BRIEF — Could you set down exactly the lines in the records below between the line holding "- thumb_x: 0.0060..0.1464" and the line holding "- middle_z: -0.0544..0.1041", inclusive?

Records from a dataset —
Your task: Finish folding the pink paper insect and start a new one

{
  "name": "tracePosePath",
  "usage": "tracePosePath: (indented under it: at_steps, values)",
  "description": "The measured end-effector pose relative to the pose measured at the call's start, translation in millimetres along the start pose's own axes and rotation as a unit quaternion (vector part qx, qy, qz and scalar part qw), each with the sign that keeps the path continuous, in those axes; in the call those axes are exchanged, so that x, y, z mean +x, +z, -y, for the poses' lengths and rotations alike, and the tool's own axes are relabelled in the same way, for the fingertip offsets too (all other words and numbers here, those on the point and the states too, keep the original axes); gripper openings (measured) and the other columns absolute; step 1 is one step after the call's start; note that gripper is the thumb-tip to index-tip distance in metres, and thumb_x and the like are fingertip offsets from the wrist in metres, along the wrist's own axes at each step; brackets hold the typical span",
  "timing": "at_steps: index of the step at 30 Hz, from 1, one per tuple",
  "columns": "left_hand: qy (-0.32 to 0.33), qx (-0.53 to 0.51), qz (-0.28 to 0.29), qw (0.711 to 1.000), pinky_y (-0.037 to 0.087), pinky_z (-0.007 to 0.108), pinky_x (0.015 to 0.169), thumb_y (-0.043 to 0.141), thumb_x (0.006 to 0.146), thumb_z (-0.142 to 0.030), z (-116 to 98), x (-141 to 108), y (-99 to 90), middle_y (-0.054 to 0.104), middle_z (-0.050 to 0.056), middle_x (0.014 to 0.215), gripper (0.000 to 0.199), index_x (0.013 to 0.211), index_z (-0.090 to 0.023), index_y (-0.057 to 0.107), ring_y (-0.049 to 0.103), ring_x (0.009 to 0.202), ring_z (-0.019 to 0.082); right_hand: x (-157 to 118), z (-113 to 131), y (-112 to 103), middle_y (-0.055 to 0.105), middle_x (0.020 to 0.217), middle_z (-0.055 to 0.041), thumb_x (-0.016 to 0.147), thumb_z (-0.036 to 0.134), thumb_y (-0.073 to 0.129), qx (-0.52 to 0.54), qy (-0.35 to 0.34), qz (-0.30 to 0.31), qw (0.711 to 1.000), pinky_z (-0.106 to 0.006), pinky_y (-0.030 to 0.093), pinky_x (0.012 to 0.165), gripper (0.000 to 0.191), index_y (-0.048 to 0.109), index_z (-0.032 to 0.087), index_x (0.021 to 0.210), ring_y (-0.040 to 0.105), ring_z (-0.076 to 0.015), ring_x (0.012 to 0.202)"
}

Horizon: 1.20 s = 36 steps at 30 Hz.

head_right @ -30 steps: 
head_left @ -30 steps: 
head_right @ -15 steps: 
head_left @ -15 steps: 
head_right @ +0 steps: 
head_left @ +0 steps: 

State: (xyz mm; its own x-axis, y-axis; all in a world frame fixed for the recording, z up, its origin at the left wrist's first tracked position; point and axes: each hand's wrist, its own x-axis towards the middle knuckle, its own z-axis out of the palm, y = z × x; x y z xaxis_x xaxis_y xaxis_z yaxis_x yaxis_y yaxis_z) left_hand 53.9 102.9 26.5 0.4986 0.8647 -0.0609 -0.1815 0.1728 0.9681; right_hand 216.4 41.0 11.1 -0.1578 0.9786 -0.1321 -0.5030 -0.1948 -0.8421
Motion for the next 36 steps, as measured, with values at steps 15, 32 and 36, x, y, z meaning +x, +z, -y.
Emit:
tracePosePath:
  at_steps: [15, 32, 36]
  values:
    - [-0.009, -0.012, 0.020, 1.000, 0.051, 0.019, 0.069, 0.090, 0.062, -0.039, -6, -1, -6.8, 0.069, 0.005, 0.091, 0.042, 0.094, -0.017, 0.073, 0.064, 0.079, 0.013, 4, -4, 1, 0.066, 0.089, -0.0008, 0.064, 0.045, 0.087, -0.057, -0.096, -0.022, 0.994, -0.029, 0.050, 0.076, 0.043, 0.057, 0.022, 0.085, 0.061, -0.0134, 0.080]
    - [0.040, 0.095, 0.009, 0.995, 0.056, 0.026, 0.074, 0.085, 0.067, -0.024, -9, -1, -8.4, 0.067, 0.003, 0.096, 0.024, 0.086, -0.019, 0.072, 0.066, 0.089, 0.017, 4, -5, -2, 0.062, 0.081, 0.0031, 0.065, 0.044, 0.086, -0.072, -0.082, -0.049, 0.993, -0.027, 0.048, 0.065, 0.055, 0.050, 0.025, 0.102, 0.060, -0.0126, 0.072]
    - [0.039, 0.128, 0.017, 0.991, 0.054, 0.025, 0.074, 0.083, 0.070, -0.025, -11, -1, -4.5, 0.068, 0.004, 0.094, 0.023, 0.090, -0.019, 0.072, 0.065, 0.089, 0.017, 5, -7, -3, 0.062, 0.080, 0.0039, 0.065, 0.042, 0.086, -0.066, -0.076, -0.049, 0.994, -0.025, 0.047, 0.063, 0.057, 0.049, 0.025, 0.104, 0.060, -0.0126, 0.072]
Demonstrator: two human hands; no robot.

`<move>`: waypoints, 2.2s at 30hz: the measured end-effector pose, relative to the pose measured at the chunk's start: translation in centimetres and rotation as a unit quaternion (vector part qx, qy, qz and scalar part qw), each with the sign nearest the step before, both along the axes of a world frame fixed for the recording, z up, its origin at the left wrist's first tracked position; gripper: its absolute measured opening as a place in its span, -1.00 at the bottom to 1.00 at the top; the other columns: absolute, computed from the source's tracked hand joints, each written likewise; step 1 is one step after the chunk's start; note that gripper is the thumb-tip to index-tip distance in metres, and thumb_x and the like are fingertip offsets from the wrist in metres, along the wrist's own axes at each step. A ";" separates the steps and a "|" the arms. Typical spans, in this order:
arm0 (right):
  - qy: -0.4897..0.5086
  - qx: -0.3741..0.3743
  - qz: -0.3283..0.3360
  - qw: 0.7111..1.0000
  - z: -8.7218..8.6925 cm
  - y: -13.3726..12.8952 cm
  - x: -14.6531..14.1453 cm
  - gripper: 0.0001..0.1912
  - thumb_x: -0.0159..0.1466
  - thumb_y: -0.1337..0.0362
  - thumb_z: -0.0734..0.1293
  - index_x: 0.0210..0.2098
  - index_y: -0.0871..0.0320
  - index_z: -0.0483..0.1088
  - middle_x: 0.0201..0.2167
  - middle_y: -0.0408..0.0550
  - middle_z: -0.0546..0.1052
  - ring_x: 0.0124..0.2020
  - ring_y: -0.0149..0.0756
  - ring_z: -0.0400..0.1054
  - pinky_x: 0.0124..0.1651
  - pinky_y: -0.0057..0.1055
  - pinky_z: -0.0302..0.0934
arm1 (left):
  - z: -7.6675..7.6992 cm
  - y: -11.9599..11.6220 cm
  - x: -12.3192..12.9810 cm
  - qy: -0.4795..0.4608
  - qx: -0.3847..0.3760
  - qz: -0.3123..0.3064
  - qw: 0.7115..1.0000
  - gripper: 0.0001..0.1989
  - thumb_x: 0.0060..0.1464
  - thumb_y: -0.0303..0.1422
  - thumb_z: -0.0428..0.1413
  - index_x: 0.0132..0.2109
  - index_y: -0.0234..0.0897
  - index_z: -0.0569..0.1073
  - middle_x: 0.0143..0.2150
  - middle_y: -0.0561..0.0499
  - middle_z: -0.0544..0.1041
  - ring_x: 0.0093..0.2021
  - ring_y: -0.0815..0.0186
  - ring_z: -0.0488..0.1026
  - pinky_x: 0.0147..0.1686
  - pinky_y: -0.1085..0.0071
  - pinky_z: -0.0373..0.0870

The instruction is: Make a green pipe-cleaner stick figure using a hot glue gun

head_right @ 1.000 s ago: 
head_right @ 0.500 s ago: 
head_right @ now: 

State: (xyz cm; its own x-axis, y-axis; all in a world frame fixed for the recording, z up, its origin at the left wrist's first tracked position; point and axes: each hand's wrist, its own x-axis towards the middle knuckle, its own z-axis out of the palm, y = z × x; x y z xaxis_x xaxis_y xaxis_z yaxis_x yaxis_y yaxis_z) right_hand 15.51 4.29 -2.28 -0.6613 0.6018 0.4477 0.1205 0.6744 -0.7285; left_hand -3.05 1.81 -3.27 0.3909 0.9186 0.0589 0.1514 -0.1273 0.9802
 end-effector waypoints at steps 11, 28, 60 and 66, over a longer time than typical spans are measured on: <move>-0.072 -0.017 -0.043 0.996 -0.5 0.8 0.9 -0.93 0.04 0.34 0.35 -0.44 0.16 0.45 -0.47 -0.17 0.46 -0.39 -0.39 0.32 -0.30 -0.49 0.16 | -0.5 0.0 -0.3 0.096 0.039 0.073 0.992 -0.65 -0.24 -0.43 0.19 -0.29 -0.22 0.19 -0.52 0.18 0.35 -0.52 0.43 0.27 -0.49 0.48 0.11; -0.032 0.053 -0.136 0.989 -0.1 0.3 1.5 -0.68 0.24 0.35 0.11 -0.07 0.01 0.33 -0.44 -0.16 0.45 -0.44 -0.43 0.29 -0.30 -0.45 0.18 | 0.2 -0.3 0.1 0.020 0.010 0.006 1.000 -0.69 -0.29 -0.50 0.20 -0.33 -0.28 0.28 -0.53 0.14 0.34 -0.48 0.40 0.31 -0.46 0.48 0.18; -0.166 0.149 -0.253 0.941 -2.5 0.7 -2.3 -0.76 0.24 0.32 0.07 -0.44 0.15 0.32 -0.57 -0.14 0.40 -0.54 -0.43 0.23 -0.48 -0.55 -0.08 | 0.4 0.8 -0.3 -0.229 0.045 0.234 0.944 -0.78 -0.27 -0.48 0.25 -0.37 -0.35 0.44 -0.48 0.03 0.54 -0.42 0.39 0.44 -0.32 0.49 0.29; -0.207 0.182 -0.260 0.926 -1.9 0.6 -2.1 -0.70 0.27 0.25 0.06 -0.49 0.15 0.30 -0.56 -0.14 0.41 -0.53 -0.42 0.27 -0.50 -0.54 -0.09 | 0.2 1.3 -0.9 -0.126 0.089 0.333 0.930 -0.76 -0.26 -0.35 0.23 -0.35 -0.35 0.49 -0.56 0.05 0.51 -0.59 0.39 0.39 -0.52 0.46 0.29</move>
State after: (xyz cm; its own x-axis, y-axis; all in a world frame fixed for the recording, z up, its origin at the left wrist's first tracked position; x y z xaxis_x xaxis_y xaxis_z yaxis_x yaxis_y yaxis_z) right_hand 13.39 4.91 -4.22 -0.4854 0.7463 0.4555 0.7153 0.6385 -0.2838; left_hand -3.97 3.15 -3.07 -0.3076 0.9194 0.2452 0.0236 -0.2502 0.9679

FINAL ANSWER —
  - thumb_x: 0.0060..0.1464
  - thumb_y: -0.0303..0.1422
  - thumb_z: -0.0428..0.1413
  - index_x: 0.0132..0.2109
  - index_y: -0.0234..0.0897
  - index_z: -0.0569..0.1073
  - middle_x: 0.0143..0.2150
  - middle_y: -0.0561..0.0499
  - middle_z: -0.0544..0.1041

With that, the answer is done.